## Problem
Word for word, restate the records from their first line through the line with "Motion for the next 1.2", both ends included; omit each picture.

## Source data

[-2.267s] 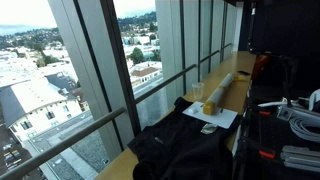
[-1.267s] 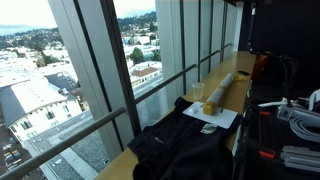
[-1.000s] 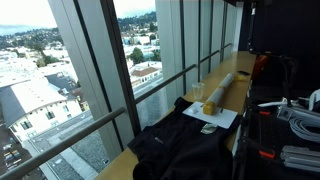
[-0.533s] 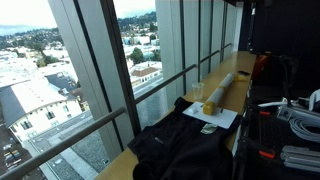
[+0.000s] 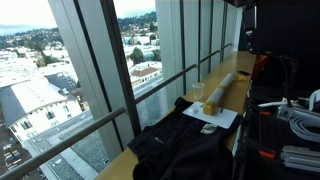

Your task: Close the zipper on the black jacket.

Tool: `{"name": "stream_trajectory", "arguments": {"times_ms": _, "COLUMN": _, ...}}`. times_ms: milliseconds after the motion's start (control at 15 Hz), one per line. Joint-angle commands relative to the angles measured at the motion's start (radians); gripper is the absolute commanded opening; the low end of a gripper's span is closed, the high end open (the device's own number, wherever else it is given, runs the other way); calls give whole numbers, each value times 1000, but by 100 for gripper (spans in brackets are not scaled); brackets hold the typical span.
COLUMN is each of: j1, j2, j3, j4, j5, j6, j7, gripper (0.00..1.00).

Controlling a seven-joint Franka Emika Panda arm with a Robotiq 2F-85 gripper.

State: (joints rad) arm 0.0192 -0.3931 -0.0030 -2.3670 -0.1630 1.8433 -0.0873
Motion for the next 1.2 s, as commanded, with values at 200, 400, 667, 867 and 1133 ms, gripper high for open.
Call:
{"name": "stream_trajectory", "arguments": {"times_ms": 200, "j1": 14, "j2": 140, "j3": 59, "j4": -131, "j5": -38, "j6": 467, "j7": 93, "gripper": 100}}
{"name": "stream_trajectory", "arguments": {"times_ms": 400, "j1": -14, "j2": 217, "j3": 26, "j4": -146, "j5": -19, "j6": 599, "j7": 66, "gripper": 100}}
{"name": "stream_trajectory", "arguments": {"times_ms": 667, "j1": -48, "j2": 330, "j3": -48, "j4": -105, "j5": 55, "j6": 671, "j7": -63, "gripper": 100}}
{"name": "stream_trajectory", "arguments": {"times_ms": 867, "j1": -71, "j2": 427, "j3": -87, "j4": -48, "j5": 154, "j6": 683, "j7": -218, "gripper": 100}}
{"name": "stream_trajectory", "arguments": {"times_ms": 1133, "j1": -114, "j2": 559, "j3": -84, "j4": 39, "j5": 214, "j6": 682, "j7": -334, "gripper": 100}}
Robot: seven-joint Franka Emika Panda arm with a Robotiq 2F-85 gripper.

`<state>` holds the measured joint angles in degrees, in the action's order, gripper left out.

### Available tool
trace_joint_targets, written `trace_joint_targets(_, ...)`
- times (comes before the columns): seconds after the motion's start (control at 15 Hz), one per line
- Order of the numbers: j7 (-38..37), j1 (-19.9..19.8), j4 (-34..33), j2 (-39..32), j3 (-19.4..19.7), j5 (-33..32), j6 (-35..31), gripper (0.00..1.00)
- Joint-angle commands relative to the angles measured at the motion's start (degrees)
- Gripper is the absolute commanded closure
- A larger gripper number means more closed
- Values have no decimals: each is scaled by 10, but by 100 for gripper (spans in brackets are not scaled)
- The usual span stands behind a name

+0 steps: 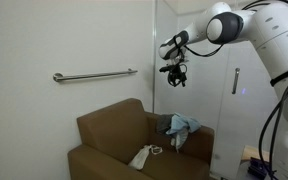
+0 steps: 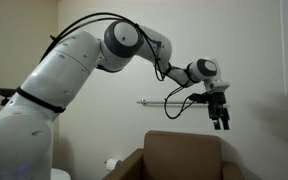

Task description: Pick up all the clothes and place them on the sofa arm

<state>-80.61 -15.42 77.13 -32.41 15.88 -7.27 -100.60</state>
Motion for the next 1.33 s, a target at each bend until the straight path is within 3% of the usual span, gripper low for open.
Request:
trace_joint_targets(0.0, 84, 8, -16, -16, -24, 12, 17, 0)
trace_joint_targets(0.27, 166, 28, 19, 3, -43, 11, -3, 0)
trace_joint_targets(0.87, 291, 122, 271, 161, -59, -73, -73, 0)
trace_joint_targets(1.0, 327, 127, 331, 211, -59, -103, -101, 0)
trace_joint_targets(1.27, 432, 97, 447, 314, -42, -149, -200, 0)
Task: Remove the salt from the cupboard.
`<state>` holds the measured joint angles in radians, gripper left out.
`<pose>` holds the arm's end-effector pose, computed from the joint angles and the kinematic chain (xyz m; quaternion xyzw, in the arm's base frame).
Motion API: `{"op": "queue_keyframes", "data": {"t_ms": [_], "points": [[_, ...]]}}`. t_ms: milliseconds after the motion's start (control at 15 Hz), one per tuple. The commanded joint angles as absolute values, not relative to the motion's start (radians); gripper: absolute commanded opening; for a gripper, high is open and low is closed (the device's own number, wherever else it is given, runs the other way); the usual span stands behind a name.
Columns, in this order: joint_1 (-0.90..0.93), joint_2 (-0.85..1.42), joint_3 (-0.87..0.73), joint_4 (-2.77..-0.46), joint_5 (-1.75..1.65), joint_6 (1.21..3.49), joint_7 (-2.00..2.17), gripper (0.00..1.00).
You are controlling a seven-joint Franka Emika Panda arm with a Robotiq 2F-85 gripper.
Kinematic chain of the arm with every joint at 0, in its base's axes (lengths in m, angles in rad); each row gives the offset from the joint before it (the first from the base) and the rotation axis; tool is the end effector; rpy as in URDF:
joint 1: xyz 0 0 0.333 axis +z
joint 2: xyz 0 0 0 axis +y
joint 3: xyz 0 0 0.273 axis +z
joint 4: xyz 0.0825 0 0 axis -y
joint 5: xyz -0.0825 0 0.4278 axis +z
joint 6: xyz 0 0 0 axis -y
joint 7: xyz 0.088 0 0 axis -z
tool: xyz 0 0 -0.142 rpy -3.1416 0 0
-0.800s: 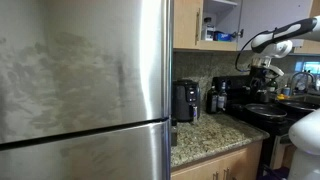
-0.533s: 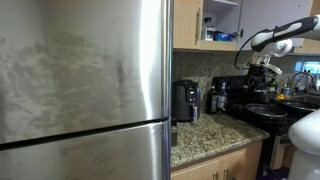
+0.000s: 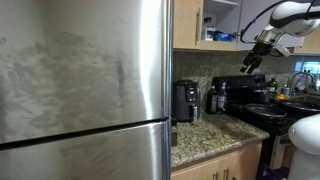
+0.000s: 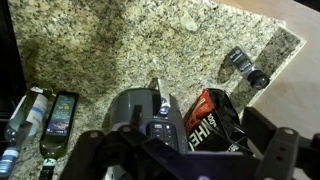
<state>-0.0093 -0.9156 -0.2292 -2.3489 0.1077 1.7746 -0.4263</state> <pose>0.3705 -0.0913 0.5946 -0.9693 -0.1175 -0.1963 0.0906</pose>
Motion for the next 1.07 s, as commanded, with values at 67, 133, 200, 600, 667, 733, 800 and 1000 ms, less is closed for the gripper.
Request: {"op": "queue_keyframes", "data": {"t_ms": [67, 133, 200, 600, 667, 733, 800, 1000], "points": [[0.002, -0.946, -0.235, -2.335, 0.100, 1.912, -0.422, 1.00], [0.009, -0.947, -0.233, -2.306, 0.094, 1.937, -0.431, 1.00], [0.017, -0.949, -0.230, -2.268, 0.092, 1.965, -0.430, 1.00], [0.080, -0.939, -0.241, -2.141, 0.102, 2.046, -0.419, 1.00], [0.093, -0.935, -0.246, -2.124, 0.105, 2.046, -0.421, 1.00], [0.101, -0.932, -0.251, -2.120, 0.107, 2.047, -0.423, 1.00], [0.098, -0.891, -0.247, -2.106, 0.109, 2.092, -0.401, 1.00], [0.120, -0.773, -0.251, -2.021, 0.180, 2.312, -0.300, 1.00]]}}
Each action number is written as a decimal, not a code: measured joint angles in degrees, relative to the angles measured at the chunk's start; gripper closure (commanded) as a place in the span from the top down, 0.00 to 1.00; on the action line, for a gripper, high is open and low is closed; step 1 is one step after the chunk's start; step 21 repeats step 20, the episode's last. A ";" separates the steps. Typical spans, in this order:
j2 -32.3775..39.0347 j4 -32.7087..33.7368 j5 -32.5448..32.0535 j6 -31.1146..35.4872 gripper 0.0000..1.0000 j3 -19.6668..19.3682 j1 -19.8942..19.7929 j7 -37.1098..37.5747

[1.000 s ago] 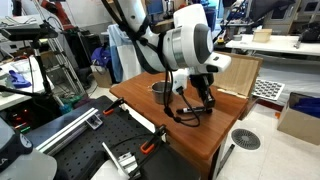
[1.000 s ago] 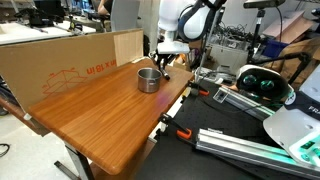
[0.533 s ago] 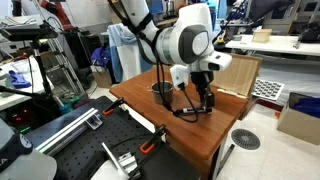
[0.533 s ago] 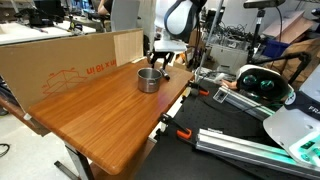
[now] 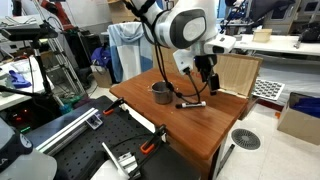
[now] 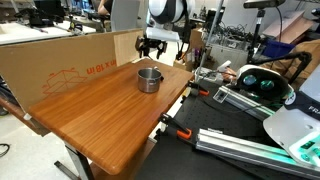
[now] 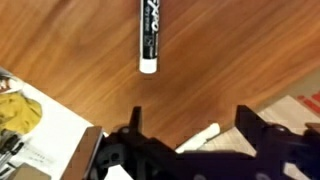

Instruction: Remove the marker from the silver pot and put it on the table

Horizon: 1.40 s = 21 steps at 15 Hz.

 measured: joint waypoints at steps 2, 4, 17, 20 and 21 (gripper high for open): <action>-2.16 0.15 2.09 0.00 1.00 -0.18 0.51 -2.12; -4.95 0.15 3.45 0.01 1.00 -0.18 0.94 -3.70; -20.61 -1.06 4.98 -4.64 1.00 -0.50 3.67 -5.05; -20.61 -1.06 4.98 -4.64 1.00 -0.50 3.68 -5.05; -20.61 -1.06 4.98 -4.64 1.00 -0.50 3.68 -5.05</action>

## Written answer
[-2.267s] 
[-1.267s] 
[-1.000s] 
[-0.533s] 
[+0.000s] 

Your task: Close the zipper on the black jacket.

Tool: `{"name": "stream_trajectory", "arguments": {"times_ms": _, "COLUMN": _, ...}}`. times_ms: milliseconds after the motion's start (control at 15 Hz), one per line. Joint-angle commands relative to the angles measured at the motion's start (radians); gripper is the absolute commanded opening; the low end of a gripper's span is closed, the high end open (the device's own number, wherever else it is given, runs the other way); calls give whole numbers, each value times 1000, but by 100 for gripper (spans in brackets are not scaled); brackets hold the typical span.
COLUMN is each of: j1, j2, j3, j4, j5, j6, j7, gripper (0.00..1.00).

Controlling a seven-joint Franka Emika Panda arm with a Robotiq 2F-85 gripper.

State: (joints rad) arm 0.0192 -0.3931 -0.0030 -2.3670 -0.1630 1.8433 -0.0873
Motion for the next 1.2 s, as commanded, with values at 200, 400, 667, 867 and 1133 ms, gripper high for open.

Now the exercise is finished.